In the 2021 federal election, The Left fell just short of the election threshold with 4.9% of the national vote but won three single-member constituency seats. This entitled them to proportional representation in the Bundestag according to their second votes. The extra compensation seats for other parties meant that the Bundestag would be the largest in German history, and in fact the largest freely elected parliament in the world, with 736 MPs.
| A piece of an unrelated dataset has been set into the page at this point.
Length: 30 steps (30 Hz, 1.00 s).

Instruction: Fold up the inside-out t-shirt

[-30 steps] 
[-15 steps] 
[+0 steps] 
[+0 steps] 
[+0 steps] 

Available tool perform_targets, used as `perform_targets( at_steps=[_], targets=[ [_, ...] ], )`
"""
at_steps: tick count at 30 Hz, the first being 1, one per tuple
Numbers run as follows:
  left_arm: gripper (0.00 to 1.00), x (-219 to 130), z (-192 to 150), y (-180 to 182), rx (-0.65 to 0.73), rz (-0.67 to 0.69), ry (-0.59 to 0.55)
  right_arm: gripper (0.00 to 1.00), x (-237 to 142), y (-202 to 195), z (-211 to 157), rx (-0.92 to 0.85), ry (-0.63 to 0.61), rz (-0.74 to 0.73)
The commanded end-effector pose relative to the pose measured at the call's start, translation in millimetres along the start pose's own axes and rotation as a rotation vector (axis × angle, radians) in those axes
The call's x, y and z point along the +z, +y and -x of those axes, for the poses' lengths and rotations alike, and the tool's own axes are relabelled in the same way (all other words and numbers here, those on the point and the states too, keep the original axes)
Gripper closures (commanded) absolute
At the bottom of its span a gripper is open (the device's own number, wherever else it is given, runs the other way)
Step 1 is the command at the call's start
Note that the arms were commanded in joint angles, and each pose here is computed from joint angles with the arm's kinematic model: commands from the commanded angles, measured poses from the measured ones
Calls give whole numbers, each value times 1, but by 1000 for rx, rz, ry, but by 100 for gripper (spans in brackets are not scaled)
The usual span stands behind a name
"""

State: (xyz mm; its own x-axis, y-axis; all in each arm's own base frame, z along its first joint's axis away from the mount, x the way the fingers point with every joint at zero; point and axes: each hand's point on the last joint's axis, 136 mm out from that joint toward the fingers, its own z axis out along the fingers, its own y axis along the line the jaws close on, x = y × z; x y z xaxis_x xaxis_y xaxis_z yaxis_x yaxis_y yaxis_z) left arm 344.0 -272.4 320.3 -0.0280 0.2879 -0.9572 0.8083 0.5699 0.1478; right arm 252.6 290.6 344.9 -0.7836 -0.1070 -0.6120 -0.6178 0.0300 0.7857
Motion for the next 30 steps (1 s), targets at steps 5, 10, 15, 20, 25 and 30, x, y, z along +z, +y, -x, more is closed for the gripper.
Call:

In 2023, in response to the increasing size of the Bundestag, the Scholz cabinet passed a reform law to fix the size of future Bundestags at 630 members beginning with the 2025 election. This is achieved by eliminating all overhang and leveling seats. A party's total number of seats will be determined solely by its share of party-list votes (Zweitstimmendeckung, "second vote coverage"). If a party wins overhanging constituency seats in a state, its constituency winners in excess of its share of seats would be excluded from the Bundestag in order of those that received the smallest vote shares. The rule allowing any party winning three constituency seats to receive full proportional representation was originally also abolished. The Federal Constitutional Court, however, decided that a 5% electoral threshold with no exceptions was unconstitutional and the rule was restored on an interim basis for the 2025 election.

=== New Zealand ===
In New Zealand, Te Pāti Māori (the Māori Party) usually gets less than 5% of the party votes, the threshold required to enter parliament – unless the party wins an electorate seat. Te Pāti Māori won one overhang seat in 2005 and 2011, and two overhang seats in 2008. In 2005 their share of the party vote was under 2% on the initial election night count, but was 2.12% in the final count which included special votes cast outside the electorate. On election night it appeared that the party, whose candidates had won four electorate seats, would get two overhang seats in Parliament. However, with their party vote above 2% the party got an extra seat and hence needed only one overhang seat. National got one less list seat in the final count, so then conceded defeat (the result was close between the two largest parties, National and Labour). Te Pāti Māori won six electorate seats in 2023, two more than its 3.08% share of the party vote entitled it to; and shortly after the general election, the Port Waikato by-election resulted in a further overhang seat for National.